Mr. McCAIN. PhRMA--my God, if there ever was an obscene alliance made that will harm seniors because it has the administration against drug reimportation from Canada and competition for treatment of Medicare patients.

So now we understand a little bit better why these special interest groups, 500-some of them, have visited the White House in recent months, according to White House logs.

Mr. COBURN. The Senator would probably be interested to know--and, I know, my colleagues on the other side--that the American Medical Association now represents less than 10 percent of the actively practicing physicians in this country. The physicians as a whole in this country are adamantly opposed to this bill. The reason they are opposed to this bill is because you are inserting the government between them and their patient. That is why they are opposed to this bill.

So you have the endorsement of the AMA which represents less than 10 percent of the practicing doctors--actively practicing doctors--in this country because not only will it increase payments, but CPT code revenue is protected. That is the revenue AMA gathers from the payment system that continues to be fostered in this bill, which is their main source of revenue.


Mr. COBURN. One of the questions and one of the promises was: If you have what you have now and you like it, you can keep it. What is happening under this bill for 11 million seniors on Medicare Advantage, that is not going to happen. If they like it, they are not going to be able to keep what they have. You can't deny that. That is the truth.

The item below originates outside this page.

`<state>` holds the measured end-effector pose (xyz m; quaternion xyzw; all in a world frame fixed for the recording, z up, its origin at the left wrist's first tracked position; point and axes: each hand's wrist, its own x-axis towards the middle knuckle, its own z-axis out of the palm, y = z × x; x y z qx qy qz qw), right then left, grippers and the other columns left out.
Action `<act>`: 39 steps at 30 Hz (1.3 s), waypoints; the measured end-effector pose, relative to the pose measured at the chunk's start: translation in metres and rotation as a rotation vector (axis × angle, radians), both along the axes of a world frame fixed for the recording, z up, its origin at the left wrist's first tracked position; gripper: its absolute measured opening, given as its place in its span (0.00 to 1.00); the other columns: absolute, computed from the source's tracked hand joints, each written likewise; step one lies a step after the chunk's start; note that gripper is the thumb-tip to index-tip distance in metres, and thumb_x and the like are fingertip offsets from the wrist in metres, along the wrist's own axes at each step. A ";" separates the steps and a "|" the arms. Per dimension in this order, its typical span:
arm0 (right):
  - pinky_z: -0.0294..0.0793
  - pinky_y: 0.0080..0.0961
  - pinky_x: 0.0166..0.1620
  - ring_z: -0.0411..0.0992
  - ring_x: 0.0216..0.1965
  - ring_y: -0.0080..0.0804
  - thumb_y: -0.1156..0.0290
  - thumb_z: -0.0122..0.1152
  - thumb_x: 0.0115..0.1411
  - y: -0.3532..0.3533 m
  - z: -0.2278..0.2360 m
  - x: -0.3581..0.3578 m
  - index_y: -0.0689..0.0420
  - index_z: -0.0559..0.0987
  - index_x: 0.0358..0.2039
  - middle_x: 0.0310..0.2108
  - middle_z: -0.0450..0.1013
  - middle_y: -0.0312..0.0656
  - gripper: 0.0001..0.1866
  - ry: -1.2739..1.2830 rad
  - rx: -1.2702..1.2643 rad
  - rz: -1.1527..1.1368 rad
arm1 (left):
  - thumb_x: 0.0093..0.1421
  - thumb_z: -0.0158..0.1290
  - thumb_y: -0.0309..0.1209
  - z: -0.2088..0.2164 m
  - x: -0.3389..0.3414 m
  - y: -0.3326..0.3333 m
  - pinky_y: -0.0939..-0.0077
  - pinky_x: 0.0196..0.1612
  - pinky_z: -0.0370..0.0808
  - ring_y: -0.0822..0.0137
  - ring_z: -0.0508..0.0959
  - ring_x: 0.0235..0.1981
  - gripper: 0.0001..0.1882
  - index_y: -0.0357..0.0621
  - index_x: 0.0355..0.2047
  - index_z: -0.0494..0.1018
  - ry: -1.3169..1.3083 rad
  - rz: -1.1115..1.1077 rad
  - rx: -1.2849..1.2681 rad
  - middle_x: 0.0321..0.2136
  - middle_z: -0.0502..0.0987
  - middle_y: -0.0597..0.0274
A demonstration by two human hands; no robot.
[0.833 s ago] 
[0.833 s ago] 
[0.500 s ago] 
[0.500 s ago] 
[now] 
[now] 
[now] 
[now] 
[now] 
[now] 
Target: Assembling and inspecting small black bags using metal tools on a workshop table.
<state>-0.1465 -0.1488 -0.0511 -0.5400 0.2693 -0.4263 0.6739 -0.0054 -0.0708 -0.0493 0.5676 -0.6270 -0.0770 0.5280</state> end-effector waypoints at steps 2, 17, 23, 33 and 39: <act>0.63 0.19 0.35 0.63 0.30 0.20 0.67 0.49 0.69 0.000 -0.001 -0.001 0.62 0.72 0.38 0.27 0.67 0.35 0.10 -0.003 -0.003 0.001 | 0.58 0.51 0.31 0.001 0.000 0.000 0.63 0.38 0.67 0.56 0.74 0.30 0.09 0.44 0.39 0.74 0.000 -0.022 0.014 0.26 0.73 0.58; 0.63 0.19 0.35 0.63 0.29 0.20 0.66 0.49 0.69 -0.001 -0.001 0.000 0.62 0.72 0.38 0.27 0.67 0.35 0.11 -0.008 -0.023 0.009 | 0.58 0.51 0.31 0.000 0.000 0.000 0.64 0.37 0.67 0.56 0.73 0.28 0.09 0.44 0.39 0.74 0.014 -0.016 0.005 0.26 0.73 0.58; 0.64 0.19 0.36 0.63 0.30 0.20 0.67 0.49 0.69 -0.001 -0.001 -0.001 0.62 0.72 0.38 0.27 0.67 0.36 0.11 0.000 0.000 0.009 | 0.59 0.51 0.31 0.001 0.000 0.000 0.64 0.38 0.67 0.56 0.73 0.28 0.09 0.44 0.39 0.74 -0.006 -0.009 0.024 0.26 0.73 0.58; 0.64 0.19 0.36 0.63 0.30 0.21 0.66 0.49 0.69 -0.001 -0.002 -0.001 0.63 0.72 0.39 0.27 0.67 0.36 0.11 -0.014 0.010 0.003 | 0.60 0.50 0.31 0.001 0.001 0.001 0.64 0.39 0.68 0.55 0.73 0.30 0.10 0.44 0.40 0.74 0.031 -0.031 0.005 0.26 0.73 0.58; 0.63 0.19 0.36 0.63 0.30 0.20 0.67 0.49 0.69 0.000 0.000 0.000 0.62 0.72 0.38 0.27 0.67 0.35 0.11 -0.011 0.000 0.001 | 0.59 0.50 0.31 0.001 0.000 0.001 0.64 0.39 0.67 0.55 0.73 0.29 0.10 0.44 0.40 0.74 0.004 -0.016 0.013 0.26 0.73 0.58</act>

Medicare Advantage needs to be reformed. There is no question about it. I agree. As the Senator alluded to, in the Patients Choice Act we actually save $160 billion in the Patients' Choice Act, but we don't diminish any of the benefits, and we do that because CMS failed to competitively bid it, because when it was written--and I understand who wrote it--when it was written we didn't make them competitively bid it. You could get the same savings, actually get more savings and not reduce benefits in any amount, if you competitively bid that product. But we have decided we are not going to do that.

The second point I make with my colleagues is the vast majority of people on Medicare Advantage are on the lower bottom economically. They can't afford an AARP supplemental bill. They can't afford to pay an extra $150 or $200 a month. So what happens most of the time with Medicare Advantage is we bring people up to what everybody else in Medicare gets because most people can afford--84 percent of the people in this country can afford to buy a Medicare supplemental policy because Medicare doesn't cover everything.

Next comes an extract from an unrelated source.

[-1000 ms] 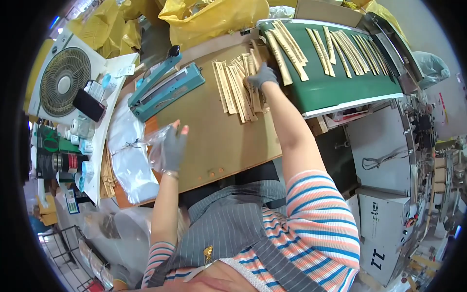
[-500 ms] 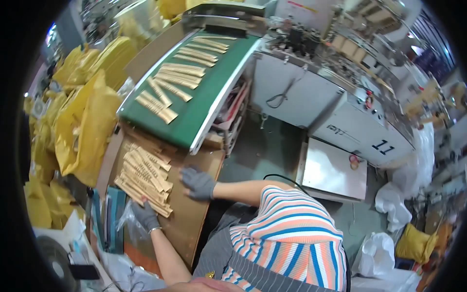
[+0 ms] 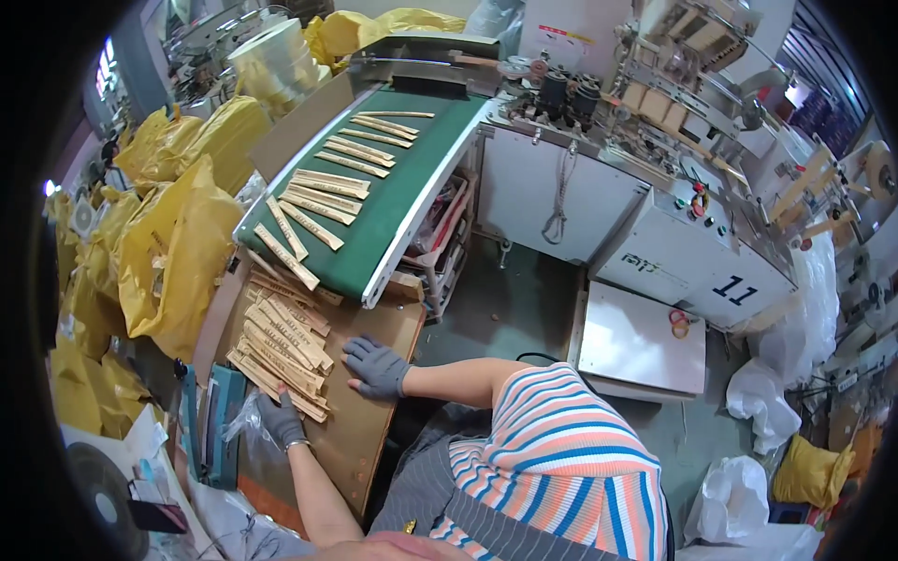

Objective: Packaging bundles of wooden sticks into plastic bags and sealing them with a heat sealer.

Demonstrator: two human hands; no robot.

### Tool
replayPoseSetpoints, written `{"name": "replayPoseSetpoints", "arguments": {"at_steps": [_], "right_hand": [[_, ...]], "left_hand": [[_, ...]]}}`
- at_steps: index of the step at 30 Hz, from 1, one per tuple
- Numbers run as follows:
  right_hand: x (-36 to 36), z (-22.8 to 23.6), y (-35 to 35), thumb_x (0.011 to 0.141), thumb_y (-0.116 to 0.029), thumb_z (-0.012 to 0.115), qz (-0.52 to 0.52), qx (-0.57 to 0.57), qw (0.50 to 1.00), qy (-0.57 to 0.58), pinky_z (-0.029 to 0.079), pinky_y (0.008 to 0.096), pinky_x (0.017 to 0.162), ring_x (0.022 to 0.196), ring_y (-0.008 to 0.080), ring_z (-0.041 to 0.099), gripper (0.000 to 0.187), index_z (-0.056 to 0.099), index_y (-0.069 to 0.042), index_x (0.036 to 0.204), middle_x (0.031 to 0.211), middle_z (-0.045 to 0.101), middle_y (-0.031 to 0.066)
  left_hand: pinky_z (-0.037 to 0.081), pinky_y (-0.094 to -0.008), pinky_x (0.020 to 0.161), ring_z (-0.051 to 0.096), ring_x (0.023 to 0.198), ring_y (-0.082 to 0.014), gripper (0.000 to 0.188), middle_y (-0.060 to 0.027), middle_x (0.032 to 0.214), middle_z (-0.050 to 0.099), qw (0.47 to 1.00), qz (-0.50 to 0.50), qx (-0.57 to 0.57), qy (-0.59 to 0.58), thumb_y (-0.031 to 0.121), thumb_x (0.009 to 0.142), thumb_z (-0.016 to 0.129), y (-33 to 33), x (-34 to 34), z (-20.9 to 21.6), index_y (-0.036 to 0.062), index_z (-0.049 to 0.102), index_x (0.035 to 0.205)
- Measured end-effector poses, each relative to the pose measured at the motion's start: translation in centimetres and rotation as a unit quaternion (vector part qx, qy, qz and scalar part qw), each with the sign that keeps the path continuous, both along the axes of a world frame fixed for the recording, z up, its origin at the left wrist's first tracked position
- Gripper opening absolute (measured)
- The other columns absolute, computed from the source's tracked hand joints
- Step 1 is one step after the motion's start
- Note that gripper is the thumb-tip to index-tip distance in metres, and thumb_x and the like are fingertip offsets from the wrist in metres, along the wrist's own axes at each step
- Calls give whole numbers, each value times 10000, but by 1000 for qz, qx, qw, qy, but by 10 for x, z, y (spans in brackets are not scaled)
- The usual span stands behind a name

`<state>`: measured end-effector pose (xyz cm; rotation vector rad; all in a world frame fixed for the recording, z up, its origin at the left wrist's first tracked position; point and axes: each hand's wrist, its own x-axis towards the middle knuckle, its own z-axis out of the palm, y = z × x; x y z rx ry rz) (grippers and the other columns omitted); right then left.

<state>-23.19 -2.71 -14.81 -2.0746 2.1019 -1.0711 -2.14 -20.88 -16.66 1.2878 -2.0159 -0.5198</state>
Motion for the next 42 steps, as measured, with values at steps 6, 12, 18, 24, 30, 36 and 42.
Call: {"name": "replayPoseSetpoints", "arguments": {"at_steps": [6, 12, 18, 24, 30, 36, 42], "right_hand": [[2, -2, 2, 809, -318, 572, -1, -5, 1000, 4, 295, 491, 1037, 1187, 386, 409, 481, 487, 8, 1153, 1209, 461, 216], [2, 3, 3, 802, -306, 577, 12, 11, 1000, -14, 286, 487, 1040, 1191, 390, 404, 465, 494, -1, 1144, 1223, 454, 220], [-15, 14, -3, 781, -210, 602, 63, -5, 991, -119, 389, 464, 960, 1124, 387, 473, 450, 500, -18, 1174, 1193, 493, 203], [-109, 126, -97, 755, -138, 621, -55, -228, 968, 87, 379, 482, 968, 1154, 415, 466, 488, 522, -25, 1220, 1230, 510, 213], [-341, 128, -153, 830, -510, 563, -435, 92, 889, 105, 434, 446, 891, 1009, 415, 566, 578, 586, -1, 1103, 1089, 602, 241], [-224, 107, -216, 862, -457, 542, -67, 54, 995, 40, 441, 440, 834, 978, 402, 548, 459, 552, -19, 1001, 1020, 579, 237], [-42, 124, -221, 802, -530, 562, 34, 175, 978, 111, 415, 418, 920, 1112, 386, 501, 678, 505, 34, 1175, 1138, 553, 252]], "left_hand": [[384, -373, 961, 494, 1124, -362, 588, -217, 1227, 517, 999, 9, 40, 16, 374, 831, 630, 9, -4, 9, 9, 479, 1267], [417, -408, 899, 531, 1042, -374, 581, -225, 1121, 563, 1000, 24, 4, 6, 402, 815, 643, 6, 0, -7, 15, 505, 1225], [448, -397, 862, 565, 1005, -352, 574, -191, 1099, 585, 999, 23, 26, -15, 425, 802, 656, 3, -8, 7, 53, 518, 1217], [471, -441, 748, 573, 885, -377, 520, -195, 954, 574, 997, 69, 45, -14, 344, 765, 685, 5, 9, 12, 28, 506, 1138], [475, -421, 829, 579, 994, -366, 667, -197, 1128, 577, 994, 58, 45, -80, 526, 784, 631, 21, -14, 25, 95, 475, 1270], [447, -412, 902, 549, 1064, -355, 709, -204, 1173, 556, 992, 71, 58, -81, 567, 794, 592, 30, -5, 27, 36, 482, 1250], [417, -418, 940, 505, 1138, -380, 763, -246, 1258, 498, 982, 66, 164, -69, 593, 821, 542, 17, 0, 34, 22, 432, 1315]]}}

Your idea to try to save money, I agree with. But cutting the benefits I do not agree with. You are right, Senator Dodd, the basic guaranteed benefits have to be supplied to Medicare Advantage and then the things above that which you get from the supplemental policy, what you can afford to buy, is what these people get. And what you are taking away from poorest of our elderly is the ability to have the same care that people get who can afford to buy a supplemental policy. That is the difference.

The PRESIDING OFFICER. The time of the Senator has expired.

Mr. COBURN. I appreciate my chairman for his courtesy in yielding the time.